- **REQUIRED WORK**
Output the data in full and exactly as presented.

####

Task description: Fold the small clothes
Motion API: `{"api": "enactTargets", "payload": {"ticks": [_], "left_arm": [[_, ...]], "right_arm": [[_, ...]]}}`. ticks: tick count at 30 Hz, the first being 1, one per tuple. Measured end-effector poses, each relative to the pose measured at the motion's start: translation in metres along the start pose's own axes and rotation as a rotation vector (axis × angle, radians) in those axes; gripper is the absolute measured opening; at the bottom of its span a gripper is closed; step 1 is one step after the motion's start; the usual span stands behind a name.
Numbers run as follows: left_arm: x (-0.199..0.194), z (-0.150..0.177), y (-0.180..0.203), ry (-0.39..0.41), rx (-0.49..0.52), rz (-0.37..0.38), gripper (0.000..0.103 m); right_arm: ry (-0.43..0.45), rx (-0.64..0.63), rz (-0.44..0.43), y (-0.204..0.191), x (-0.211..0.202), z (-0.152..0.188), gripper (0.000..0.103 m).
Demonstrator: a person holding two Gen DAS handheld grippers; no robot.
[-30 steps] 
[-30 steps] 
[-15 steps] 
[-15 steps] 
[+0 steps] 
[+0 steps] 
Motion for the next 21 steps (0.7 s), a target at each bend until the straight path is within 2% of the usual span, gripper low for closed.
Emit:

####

- **SOLUTION TO THE PROBLEM**
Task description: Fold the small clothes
Motion API: `{"api": "enactTargets", "payload": {"ticks": [_], "left_arm": [[_, ...]], "right_arm": [[_, ...]]}}`. ticks: tick count at 30 Hz, the first being 1, one per tuple. Measured end-effector poses, each relative to the pose measured at the motion's start: translation in metres along the start pose's own axes and rotation as a rotation vector (axis × angle, radians) in those axes; gripper is the absolute measured opening; at the bottom of its span a gripper is closed; step 1 is one step after the motion's start; the usual span stands behind a name.
Numbers run as follows: left_arm: x (-0.199..0.194), z (-0.150..0.177), y (-0.180..0.203), ry (-0.39..0.41), rx (-0.49..0.52), rz (-0.37..0.38), gripper (0.000..0.103 m); right_arm: ry (-0.43..0.45), rx (-0.64..0.63), rz (-0.44..0.43), y (-0.204..0.191), x (-0.211..0.202), z (-0.152..0.188), gripper (0.000..0.103 m).
Demonstrator: a person holding two Gen DAS handheld grippers; no robot.
[-30 steps] 
[-30 steps] 
[-15 steps] 
[-15 steps] 
[+0 steps] 
[+0 steps] 
Motion for the next 21 steps (0.7 s), a target at each bend until the straight path is within 2% of the usual span, gripper low for closed.
Emit:

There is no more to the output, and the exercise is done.